Custom anti-human phosphoOCT4S111 rabbit polyclonal antibody

Anti-phosphoOCT4S111 antibody (RRID_AB_2721810) was produced by GenScript. Anti-pOCT4S111 antibody was prepared by immunizing two New Zealand rabbits four times with a NH2-terminal KLH-conjugated phosphopeptide SNSDGA{pS}57 PEPCTVT as an antigen. The phospho-specific antibody was affinity-purified through a phosphopeptide-conjugated Sepharose CL-4B column. Eluted IgG was then passed through the corresponding nonphosphorylated peptide (SNSDGASPEPCTVT) column to deplete any IgG that were not specific to pOCT4S111.

Patient-derived xenograft (PDX) models

The 6-to-8-week-old nu/nu mice (Envigo) were subcutaneously injected with patient-derived xenografts at 10–20 million cells (100 μl) per mouse. Tumor volume was measured by ½ length × width × height. Mice were sacrificed once the tumor volume exceeded 500 mm3 for the purpose of our experiments. The animal protocol to establish PDX models is reviewed and approved by the TTUHSC Institutional Animal Care and Use Committee (IACUC).

Statistical analysis

Student’s t-test was used to determine statistically significant differences on MS Excel. p-values were two-sided and tests were considered significant at p < 0.05. All the experiments were performed in triplicate and were consistently repeatable; for simplicity, one representative experiment for each condition is shown.

NCI TARGET data: Correlation between MYCN, MYC, and MK2 were assessed numerically and graphically. Specifically, scatter plots were generated to demonstrate the relationships between these genes, and the corresponding Spearman correlations were calculated.
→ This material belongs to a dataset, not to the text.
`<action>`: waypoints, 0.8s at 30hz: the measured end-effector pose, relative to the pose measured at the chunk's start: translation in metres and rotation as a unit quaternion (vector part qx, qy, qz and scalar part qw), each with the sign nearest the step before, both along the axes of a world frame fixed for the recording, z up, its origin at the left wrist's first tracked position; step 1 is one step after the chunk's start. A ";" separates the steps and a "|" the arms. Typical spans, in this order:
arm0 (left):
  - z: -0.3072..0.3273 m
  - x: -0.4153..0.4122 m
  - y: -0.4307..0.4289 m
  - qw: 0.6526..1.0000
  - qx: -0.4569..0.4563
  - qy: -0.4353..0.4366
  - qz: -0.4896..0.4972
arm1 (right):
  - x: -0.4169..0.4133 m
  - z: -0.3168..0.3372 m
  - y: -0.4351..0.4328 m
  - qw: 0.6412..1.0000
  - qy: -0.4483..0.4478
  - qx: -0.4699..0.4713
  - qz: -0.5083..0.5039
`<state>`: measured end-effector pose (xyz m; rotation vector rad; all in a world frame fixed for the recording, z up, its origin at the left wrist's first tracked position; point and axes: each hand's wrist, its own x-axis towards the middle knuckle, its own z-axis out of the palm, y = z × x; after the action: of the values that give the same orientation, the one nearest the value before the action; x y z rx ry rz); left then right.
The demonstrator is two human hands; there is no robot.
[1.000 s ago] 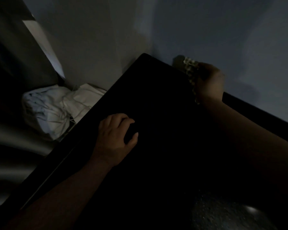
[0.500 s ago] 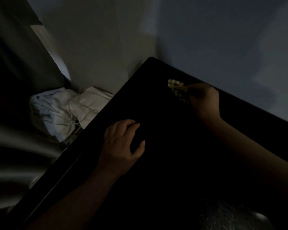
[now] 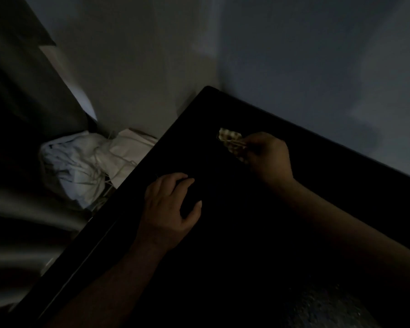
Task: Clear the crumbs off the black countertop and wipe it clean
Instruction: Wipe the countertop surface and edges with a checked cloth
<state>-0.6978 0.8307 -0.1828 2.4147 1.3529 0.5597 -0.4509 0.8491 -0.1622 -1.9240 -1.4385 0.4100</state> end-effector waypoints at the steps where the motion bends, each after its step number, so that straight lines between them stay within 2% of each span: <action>1: 0.000 0.000 0.000 1.000 0.000 -0.003 0.001 | 0.005 0.004 0.001 0.999 0.022 0.004 -0.024; 3: 0.000 0.000 0.000 1.000 -0.004 -0.007 0.005 | 0.018 0.012 0.007 0.994 0.054 0.012 -0.098; 6: 0.000 0.000 0.000 1.000 -0.006 -0.005 0.002 | 0.030 0.010 0.009 0.989 -0.001 -0.033 -0.147; 8: 0.000 -0.001 0.000 1.000 -0.004 -0.003 -0.003 | 0.021 0.000 0.003 0.987 -0.028 -0.055 -0.151; 10: 0.001 -0.001 0.000 1.000 -0.003 0.002 -0.003 | 0.006 -0.008 -0.006 0.989 -0.034 -0.034 -0.138; 13: 0.004 -0.001 -0.001 1.000 -0.005 0.007 -0.006 | -0.021 -0.014 -0.026 0.996 -0.039 0.016 -0.078; 16: 0.008 -0.002 -0.002 0.999 -0.018 -0.028 -0.005 | -0.037 -0.012 -0.039 0.999 -0.016 0.027 -0.026; 19: 0.013 -0.004 -0.005 0.997 -0.018 -0.070 0.002 | -0.030 -0.001 -0.039 0.997 0.025 0.026 -0.069; 21: 0.015 -0.006 -0.012 0.996 -0.010 -0.087 0.004 | -0.024 0.002 -0.040 0.995 0.007 0.020 -0.101; 24: 0.015 -0.020 -0.034 0.997 -0.015 -0.074 0.002 | -0.038 -0.005 -0.054 0.994 -0.041 -0.004 -0.097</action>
<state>-0.7183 0.7970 -0.1682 2.2972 1.2943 0.6994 -0.4888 0.7956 -0.1668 -2.0854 -1.2866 0.2506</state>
Overall survival was defined as the time elapsed from study enrollment to death, with those living at the time of last follow-up censored. Median expression of MK2 was used to categorize patients into low and high expression groups. Log-rank test was used for comparing overall survival of these two groups, for MYCN non-amplified patients (n = 175) of all patients (n = 247). Indeed, MK2 expression cut-off that achieved the best separation of patient survival was obtained by scanning the whole expression range, with a Bonferroni adjustment of p-value performed. All analyses were performed by using the SAS software (Windows v9.4).